Supplied records:
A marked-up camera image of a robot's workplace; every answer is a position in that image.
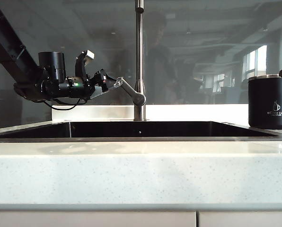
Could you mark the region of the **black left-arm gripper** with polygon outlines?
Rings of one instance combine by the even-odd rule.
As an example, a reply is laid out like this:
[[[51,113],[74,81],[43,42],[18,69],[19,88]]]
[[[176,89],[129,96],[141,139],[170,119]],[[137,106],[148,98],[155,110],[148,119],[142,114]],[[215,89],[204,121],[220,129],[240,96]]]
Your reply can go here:
[[[90,95],[89,99],[94,99],[103,93],[114,92],[122,86],[123,77],[113,78],[108,76],[106,72],[101,69],[94,74],[94,77],[90,81]]]

Goal of the exercise: Exact wording is required throughout: write out all the records, but no pictures.

Written reply:
A marked-up camera image of a robot's workplace; every answer is a position in that image.
Could you mark the region of the **black left-arm gripper** with polygon outlines?
Rings of one instance combine by the even-odd rule.
As an example, a reply is laid out like this:
[[[51,113],[74,81],[43,42],[18,69],[19,88]]]
[[[176,89],[129,96],[141,139],[170,119]],[[137,106],[148,98],[155,110],[148,119],[142,114]],[[215,89],[204,121],[220,129],[240,96]]]
Your reply can go here:
[[[90,95],[89,99],[94,99],[103,93],[114,92],[122,86],[123,77],[113,78],[108,76],[106,72],[101,69],[94,74],[94,77],[90,81]]]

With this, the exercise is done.